Donating appreciated assets outright is only one strategy available for obtaining a charitable deduction and avoiding capital gains tax. Another strategy worth considering is the transfer of assets into a charitable remainder trust (CRT). A CRT can provide you with a lifetime income and tax benefits.
You establish the trust for your lifetime — or for your life and the life of your spouse or other beneficiary — and receive an income from the trust during that period. A CRT can also be established for a specified number of years, but no more than 20. You get an immediate tax deduction for your donation, and you won’t have to pay capital gains tax on the assets’ appreciation. When the trust terminates, the assets remaining in the trust are transferred to the charitable organization designated in the trust document.
Your trustee may sell the assets transferred into the trust without incurring a tax liability because a CRT is generally tax exempt. You’ll be taxed only as you receive income from the trust.
Unitrusts and Annuity Trusts
The trust must be in the form of either a Unitrust or an Annuity Trust to qualify for the tax benefits.

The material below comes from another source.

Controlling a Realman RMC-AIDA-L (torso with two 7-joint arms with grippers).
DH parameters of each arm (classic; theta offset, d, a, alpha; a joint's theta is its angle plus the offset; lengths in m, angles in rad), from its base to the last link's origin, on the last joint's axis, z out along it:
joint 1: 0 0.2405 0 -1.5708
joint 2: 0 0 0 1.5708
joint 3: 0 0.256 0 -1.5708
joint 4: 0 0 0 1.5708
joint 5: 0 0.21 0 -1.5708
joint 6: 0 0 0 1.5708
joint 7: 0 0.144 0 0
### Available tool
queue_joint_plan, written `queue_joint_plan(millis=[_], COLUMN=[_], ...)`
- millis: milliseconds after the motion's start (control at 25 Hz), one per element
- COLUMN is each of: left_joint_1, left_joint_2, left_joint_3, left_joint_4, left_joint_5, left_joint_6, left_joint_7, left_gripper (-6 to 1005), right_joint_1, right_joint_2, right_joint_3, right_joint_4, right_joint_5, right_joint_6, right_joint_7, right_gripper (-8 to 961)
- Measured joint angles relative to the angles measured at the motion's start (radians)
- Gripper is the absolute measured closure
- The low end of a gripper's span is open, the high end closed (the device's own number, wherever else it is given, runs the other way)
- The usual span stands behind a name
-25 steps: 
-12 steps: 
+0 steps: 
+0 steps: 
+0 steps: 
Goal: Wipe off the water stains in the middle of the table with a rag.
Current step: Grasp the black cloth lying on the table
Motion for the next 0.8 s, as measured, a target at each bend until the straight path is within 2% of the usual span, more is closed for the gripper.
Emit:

A Unitrust pays a fixed annual percentage of the trust assets’ value, determined annually. The percentage stays the same over the term of the trust, but the payment changes with fluctuations in the value of the assets. The percentage must equal at least 5% and no more than 50% of the net fair market value of the trust property.
An Annuity Trust pays a fixed annual amount throughout the trust’s term. The annual payment must equal at least 5% and no more than 50% of the original value of the assets placed in the trust.
The amount of the charitable deduction you can claim is subject to IRS limitations.